You’re very observant!
I was actually hoping this week, once these two commits have passed internal review, to submit this design doc for community feedback, along with the TCP_FASTOPEN one.
So, watch out for those. Edit: These are now posted and being discussed here: Two new blueprints/design drafts seeking feedback: Replacing TLS with Noise and TCP_FASTOPEN
Great idea about letting the race happen with the handshake only. We’ve actually talked about that for a while, and yeah as you point out, the main downside is you can’t do that anymore if you eliminate handshakes entirely.
I still think QUIC is salvageable, but it’s perhaps using it off label without TLS.

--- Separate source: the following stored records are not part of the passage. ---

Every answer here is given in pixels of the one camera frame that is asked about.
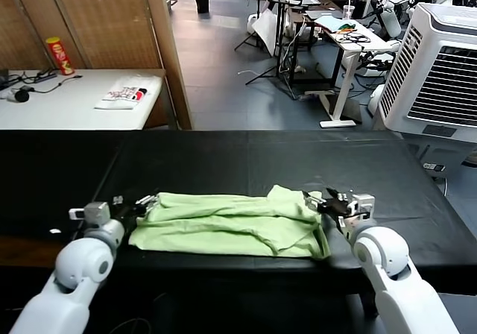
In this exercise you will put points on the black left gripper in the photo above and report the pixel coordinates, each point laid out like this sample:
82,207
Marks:
124,212

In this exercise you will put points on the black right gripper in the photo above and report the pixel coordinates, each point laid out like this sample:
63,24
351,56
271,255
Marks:
335,209

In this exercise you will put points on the light green t-shirt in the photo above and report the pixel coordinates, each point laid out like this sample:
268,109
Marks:
223,226

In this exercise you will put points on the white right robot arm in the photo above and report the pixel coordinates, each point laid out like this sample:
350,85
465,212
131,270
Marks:
391,274

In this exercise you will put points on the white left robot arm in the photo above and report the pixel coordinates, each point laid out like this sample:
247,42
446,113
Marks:
71,270

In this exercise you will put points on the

To your point about engineering time, the Noise blueprint actually references a number of Gerrit commits, which constitute a full implementation. We actually already have Noise working in a test environment! So, instead of having to build this all for the first time, we will only need to make it match what ends up being accepted from a blueprint perspective.
In the long term, we also have an ongoing effort to allow for dynamic long tail generation/cancelation. We still would like to avoid wasting resources that will ultimately get canceled, even without handshakes, so, we’re working on a technique that keeps track of which connections in a set are ones we’re waiting on, and heuristics of if we should add more. That’s actually also fairly far along. We’ll have something to show there soon too.
Thanks for this feedback! I expect SNOs in particular will have much more feedback on the TCP_FASTOPEN design doc once that’s in, so please watch out for that too.